À l’occasion de la 35ème session du COFI, qui se déroule durant l’Année internationale de la pèche et de l’aquaculture artisanales, des organisations de pêche de six continents ont identifié cinq domaines prioritaires d’action pour les membres de la FAO à l’horizon 2030.
La 35ème session du Comité des Pêches de la FAO (COFI – 5 au 9 septembre), ainsi que le Sommet sur la pêche à petite échelle qui précède (2 au 4 septembre) mettront à l’honneur les femmes et les hommes de la pêche artisanale, utilisateurs de l’océan les plus nombreux, et dont les contributions majeures aux moyens de subsistance, à l’emploi, à la sécurité alimentaire et aux revenus, contrastent avec leur marginalisation dans la prise de décisions.

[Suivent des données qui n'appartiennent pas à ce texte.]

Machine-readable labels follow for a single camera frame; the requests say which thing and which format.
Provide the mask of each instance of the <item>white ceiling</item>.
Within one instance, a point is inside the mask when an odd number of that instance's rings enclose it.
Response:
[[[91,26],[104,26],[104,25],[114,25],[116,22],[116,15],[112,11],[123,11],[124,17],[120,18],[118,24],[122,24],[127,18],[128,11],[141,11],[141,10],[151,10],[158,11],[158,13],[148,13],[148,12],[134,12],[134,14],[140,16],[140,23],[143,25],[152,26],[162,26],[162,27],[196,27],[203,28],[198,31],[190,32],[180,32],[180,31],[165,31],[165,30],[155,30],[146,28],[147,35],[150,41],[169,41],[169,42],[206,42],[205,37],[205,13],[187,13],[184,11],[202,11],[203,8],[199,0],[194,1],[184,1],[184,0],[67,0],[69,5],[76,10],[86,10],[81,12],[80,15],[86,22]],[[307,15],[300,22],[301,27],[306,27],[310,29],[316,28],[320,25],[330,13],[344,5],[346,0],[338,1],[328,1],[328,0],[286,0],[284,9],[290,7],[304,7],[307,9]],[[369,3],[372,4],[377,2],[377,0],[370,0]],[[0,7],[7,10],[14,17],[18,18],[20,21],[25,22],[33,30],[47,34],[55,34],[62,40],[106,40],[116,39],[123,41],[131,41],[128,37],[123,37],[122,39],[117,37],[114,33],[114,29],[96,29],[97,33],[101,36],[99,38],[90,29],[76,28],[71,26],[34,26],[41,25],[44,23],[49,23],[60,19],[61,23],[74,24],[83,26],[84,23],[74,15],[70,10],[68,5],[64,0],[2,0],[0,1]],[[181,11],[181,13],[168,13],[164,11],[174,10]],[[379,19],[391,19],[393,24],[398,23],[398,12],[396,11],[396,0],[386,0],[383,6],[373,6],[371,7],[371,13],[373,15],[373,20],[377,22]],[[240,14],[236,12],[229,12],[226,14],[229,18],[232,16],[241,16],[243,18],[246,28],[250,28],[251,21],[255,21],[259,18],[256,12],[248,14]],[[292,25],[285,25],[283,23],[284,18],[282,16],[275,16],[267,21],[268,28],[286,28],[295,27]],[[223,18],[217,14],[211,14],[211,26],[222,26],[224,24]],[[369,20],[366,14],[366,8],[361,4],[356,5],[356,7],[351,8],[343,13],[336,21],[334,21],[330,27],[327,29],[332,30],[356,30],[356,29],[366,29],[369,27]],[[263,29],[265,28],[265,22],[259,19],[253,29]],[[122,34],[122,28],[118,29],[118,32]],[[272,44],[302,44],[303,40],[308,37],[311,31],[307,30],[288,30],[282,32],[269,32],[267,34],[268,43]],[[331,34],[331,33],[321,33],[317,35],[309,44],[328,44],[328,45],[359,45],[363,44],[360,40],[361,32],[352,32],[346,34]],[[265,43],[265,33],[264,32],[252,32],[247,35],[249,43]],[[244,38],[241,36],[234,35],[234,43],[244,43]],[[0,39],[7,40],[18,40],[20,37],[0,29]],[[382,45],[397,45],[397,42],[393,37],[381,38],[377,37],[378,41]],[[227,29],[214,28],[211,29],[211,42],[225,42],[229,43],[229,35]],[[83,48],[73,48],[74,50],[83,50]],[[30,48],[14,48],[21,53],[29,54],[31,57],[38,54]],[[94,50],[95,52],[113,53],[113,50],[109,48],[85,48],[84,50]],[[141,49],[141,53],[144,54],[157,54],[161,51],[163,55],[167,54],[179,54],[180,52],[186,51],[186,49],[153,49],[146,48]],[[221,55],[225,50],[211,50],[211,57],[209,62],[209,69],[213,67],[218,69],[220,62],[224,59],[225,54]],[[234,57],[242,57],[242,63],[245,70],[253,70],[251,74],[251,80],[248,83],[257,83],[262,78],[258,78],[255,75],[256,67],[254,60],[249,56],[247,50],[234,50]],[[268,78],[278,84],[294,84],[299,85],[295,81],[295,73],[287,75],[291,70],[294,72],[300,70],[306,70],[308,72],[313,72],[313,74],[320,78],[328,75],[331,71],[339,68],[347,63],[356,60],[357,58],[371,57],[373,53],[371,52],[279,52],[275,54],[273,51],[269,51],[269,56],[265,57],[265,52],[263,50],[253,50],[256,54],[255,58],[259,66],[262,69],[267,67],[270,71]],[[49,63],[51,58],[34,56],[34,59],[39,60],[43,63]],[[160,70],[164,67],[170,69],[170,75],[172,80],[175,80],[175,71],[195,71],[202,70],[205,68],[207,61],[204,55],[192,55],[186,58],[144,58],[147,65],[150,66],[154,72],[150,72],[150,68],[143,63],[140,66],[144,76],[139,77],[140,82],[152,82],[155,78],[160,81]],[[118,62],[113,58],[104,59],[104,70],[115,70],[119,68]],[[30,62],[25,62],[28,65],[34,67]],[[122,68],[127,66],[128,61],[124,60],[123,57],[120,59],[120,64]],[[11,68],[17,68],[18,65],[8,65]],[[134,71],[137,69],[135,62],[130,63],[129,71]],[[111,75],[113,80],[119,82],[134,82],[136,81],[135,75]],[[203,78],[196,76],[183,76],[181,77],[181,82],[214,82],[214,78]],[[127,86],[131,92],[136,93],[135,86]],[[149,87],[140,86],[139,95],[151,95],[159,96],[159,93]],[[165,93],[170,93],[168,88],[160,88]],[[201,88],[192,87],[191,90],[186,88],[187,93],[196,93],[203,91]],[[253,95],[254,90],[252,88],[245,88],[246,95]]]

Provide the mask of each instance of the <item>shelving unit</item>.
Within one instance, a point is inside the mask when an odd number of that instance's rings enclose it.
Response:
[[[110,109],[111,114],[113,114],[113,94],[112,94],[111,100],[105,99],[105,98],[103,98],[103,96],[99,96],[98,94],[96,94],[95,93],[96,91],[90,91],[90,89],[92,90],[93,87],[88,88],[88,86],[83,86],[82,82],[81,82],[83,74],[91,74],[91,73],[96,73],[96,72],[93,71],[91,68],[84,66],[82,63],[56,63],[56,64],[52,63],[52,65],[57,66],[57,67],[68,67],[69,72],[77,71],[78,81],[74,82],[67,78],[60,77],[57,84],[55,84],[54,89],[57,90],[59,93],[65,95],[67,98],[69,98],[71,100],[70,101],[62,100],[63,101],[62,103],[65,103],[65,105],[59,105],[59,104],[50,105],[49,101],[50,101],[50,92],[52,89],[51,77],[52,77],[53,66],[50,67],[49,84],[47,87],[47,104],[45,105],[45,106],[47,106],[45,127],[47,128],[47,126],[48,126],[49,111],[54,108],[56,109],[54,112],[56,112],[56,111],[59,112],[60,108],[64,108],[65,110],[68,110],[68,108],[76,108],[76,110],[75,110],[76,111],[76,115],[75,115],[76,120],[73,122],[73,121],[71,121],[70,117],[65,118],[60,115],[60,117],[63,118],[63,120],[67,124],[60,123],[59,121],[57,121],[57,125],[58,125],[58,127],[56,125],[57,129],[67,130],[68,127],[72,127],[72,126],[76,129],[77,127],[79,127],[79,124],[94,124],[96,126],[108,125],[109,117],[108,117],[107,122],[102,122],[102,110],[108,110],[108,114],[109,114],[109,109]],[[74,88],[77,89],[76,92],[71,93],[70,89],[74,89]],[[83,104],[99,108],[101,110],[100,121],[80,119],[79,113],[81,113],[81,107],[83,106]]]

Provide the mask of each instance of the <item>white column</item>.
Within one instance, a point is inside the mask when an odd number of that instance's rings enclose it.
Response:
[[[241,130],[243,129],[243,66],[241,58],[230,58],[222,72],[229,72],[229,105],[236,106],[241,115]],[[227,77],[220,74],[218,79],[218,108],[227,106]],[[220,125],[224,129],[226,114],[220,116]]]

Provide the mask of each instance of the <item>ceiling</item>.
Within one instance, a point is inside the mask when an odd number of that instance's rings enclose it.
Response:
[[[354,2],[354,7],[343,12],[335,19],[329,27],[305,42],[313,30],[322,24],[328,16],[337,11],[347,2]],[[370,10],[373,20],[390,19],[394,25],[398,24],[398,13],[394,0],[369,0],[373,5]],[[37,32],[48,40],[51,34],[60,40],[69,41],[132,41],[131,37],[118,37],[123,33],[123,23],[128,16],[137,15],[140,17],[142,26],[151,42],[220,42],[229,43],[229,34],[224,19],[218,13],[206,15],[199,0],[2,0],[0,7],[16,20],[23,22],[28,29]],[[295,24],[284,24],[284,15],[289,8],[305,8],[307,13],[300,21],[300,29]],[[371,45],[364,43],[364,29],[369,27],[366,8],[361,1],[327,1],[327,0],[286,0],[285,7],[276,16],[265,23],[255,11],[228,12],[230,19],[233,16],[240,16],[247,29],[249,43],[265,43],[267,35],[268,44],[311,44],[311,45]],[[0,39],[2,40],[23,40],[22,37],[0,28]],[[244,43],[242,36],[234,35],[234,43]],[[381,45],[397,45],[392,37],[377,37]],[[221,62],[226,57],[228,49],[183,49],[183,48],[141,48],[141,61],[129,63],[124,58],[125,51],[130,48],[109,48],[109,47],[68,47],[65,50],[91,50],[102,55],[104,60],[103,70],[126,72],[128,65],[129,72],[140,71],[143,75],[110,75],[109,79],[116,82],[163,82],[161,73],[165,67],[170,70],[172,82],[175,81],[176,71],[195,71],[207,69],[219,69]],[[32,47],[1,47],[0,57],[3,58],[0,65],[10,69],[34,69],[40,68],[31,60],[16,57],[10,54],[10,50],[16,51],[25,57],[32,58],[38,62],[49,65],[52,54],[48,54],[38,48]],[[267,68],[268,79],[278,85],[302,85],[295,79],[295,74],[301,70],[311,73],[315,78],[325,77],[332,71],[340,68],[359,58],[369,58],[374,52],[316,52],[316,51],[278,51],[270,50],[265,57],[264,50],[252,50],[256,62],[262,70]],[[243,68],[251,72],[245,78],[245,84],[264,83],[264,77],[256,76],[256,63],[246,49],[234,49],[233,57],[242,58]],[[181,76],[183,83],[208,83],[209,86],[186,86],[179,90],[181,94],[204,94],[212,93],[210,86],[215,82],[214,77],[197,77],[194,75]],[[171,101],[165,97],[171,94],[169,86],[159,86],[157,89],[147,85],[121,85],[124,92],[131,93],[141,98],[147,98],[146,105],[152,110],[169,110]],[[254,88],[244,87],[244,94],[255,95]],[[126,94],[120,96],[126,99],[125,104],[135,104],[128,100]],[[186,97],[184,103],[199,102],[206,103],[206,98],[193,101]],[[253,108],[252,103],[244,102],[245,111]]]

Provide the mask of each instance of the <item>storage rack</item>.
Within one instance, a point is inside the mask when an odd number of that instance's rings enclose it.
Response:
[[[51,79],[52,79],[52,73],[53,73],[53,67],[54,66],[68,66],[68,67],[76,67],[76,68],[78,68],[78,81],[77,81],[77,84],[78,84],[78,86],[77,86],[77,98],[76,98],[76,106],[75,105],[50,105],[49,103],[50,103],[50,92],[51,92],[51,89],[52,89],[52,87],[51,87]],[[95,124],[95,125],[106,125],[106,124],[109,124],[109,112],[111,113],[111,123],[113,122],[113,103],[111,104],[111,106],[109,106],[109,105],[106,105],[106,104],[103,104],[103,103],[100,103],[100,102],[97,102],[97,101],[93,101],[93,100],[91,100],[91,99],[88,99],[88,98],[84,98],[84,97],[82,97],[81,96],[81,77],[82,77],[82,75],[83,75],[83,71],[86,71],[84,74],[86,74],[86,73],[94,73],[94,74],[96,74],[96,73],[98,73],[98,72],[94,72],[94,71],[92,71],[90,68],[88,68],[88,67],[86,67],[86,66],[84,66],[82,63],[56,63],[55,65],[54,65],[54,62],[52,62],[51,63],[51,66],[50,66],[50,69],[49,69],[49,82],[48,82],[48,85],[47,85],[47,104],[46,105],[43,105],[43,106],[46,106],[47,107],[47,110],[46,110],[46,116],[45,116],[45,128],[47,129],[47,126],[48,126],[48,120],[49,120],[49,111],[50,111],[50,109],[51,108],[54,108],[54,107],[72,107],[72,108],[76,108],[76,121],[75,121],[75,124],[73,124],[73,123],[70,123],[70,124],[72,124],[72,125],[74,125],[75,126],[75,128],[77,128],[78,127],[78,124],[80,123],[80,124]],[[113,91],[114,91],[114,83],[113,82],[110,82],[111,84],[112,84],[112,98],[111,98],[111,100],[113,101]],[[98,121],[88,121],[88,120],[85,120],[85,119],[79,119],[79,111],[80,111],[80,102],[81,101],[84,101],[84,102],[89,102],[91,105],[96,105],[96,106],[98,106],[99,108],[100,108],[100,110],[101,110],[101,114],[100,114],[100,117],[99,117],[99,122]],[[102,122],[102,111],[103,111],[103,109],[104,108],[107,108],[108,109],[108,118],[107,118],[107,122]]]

Les gouvernements réunis au COFI débattront notamment de l’appui à donner à la pêche artisanale. En cette année internationale de la Pêche et de l’Aquaculture artisanales, les pêcheurs d’Afrique, du Pacifique, d’Amérique centrale et du sud, d’Asie et d’Europe, ont identifié cinq domaines d’action pour les gouvernements afin que, en dialogue avec les communautés de pêche artisanale de leur pays, ils offrent un avenir durable à ces communautés à l’horizon 2030 :
- Garantir d’urgence un accès préférentiel et cogérer 100 % des zones côtières ;
- Garantir la participation des femmes et soutenir leur rôle dans l’innovation ;
- Protéger la pêche artisanale des secteurs concurrents de l’économie bleue ;
- Faire preuve de transparence et de redevabilité dans la gestion de la pêche ;
- Construire des communautés résilientes face au changement climatique et donner des perspectives à la jeunesse.
Pour la mise en œuvre de ces priorités, enracinées dans les Directives Volontaires pour une pêche artisanale durable de la FAO, la mise en place d’un dialogue permanent entre gouvernements, et avec les communautés de pêche, est essentiel. Dès lors, nous soutenons la FAO dans ses efforts pour pérenniser des mécanismes de dialogue entre gouvernements, avec la participation active des pêcheurs, sur la mise en œuvre des Directives sur la pêche artisanale durable.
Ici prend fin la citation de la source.